As a student (and a very,very young adult), there are days when I want to stay right in bed and sleep the day away.  The thought of early morning classes, rushing deadlines, and all the quirks life never cease to surprise usually convince me that it’s safer under the blanket.  It’s usually about continuing where I have left off the day before – the mistakes I’ve made, unfinished homework, and the little bit of good left that I want to preserve as long as I can, you know, the happy things.

Not all days are like that.  You know those times when you’ve dreamed of very exciting things the night before just to wake up forgetting every single detail even though your heart was beating fast and you’re all hyped up for a reason you totally cannot remember?   Some days are like that.  When matters that have happened yesterday are left nothing but a blur.   Good things or bad things the same.  Feeling a bit empty yet motivated at the same time, I look forward to the next 24 hours with no expectations.  I finish one task after another with no complaints, and try to slot in something exciting and fun in between whenever possible.

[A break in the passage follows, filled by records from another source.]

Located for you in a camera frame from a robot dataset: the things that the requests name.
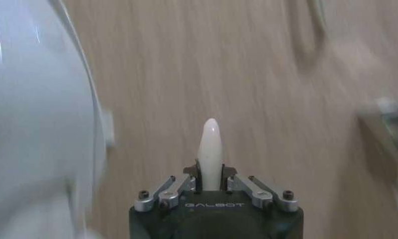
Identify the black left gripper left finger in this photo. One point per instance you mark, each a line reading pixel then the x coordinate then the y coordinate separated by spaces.
pixel 172 189

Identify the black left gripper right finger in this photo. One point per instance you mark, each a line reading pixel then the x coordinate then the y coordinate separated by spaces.
pixel 256 190

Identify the white ceramic toilet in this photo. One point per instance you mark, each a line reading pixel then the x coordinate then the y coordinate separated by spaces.
pixel 40 117

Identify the blurred grey metal fixture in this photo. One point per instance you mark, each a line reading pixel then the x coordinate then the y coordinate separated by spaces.
pixel 389 129

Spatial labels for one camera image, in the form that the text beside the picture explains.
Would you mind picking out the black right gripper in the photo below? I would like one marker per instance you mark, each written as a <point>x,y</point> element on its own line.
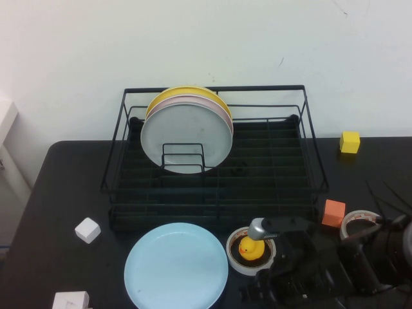
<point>309,267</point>

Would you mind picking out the light blue plate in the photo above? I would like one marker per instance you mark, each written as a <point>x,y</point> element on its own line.
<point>174,267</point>

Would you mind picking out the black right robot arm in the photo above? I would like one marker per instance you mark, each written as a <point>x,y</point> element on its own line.
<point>392,244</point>

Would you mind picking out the grey plate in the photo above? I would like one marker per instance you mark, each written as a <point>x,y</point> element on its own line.
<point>180,128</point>

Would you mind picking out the pink plate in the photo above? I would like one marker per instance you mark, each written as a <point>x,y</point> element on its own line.
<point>186,98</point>

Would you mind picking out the yellow plate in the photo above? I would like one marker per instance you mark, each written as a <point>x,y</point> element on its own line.
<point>180,91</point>

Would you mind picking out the yellow rubber duck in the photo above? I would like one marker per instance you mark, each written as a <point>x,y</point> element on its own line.
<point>251,251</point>

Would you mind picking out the narrow white tape roll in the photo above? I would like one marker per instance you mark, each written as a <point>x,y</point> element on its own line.
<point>236,267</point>

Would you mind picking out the orange foam cube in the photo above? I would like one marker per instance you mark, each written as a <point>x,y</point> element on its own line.
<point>333,212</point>

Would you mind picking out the wide white tape roll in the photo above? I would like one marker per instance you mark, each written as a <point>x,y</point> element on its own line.
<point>354,215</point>

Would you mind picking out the yellow foam cube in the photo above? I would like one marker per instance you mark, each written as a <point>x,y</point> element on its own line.
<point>350,143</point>

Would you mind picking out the small white foam cube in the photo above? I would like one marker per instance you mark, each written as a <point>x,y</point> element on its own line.
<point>87,230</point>

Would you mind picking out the white block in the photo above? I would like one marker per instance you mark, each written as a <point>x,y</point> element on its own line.
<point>69,301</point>

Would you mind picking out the white side cabinet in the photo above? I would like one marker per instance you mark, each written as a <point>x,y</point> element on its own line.
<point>8,119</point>

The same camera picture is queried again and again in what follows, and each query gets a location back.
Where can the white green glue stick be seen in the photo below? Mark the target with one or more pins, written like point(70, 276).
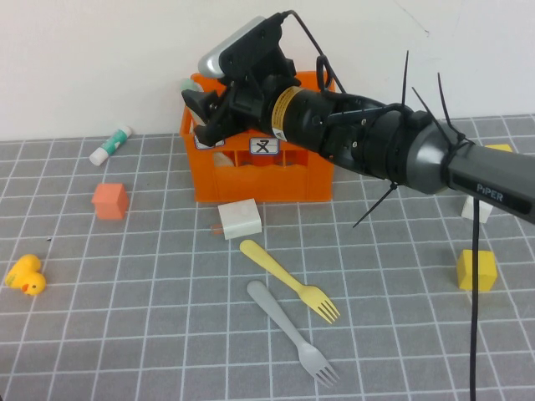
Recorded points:
point(110, 145)

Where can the yellow plastic fork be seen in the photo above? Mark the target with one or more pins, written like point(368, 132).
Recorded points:
point(271, 267)

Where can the grey plastic fork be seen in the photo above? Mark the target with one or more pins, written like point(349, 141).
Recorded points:
point(271, 309)

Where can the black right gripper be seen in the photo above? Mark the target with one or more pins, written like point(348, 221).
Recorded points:
point(251, 106)

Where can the salmon foam block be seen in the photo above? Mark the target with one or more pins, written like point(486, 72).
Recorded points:
point(109, 202)

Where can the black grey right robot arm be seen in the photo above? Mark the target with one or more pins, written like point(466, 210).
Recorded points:
point(397, 150)

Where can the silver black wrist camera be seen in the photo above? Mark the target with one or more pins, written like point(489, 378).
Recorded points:
point(246, 42)

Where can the white charger plug adapter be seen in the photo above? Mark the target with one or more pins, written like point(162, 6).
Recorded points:
point(241, 219)

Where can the yellow rubber duck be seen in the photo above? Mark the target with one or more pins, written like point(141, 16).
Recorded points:
point(27, 275)

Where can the light green plastic spoon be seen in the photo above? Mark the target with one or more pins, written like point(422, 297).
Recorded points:
point(189, 84)

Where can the black zip tie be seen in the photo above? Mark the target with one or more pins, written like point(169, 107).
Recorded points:
point(444, 104)
point(374, 206)
point(423, 103)
point(405, 79)

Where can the orange plastic cutlery holder crate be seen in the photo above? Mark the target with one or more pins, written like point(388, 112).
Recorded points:
point(259, 184)

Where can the grey white-grid tablecloth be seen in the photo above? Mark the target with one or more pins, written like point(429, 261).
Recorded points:
point(146, 334)

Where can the yellow foam cube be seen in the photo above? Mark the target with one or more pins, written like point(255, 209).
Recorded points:
point(499, 148)
point(488, 271)

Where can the white foam cube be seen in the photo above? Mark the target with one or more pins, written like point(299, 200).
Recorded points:
point(485, 215)

I’ve been trying to practice a little something a friend recommended me to do.  Before bedtime, I think of a list of things to be grateful for the day.  From small things like a good lunch to big things like great weather and friends, this little habit eventually leads me to look forward to all the good things everyday – to a point where I’m able to see past the unfortunate events and unravel the blessings in disguise.

Of course, it’s easier said than done.  It’s only human to feel, sad or happy.  Sometimes life throws its smelliest crap at us and we’re all afraid to face the day again.  There are days when we feel defeated, weak, and it seems almost impossible for us to get that one win we are desperate for.  And mind you, negative vibes are as contagious as positive, cheery ones.  But that’s nothing to feel guilty about.  It’s just like flu, but only those who aren’t afraid of your germs, and know that they’re strong enough for you will stick around to make sure you’re okay.

We have to remember though, flu goes away eventually. That’s when we clear the mucus infected tissues, hankies, change a new spread, throw the blanket into the washing machine, smile to ourselves and say, “It’s going to be a good day.”

I have a test tomorrow, and for the few weeks to come leading to my exam finals. Projects have just come in, more assignments, and like what my friends would say, it’s that time of the semester again. And then, the holidays. The difference between today and my holidays are just the things I have to and want to do. Still 24 hours a day, 7 days a week, unpredictable weather (literally and figuratively speaking) and a new multiple choice evaluation sheet on the same question, “Is this a good day?”

Everyday, my friend, is a choice for the brave.

Have a great week ahead.  It’s possible.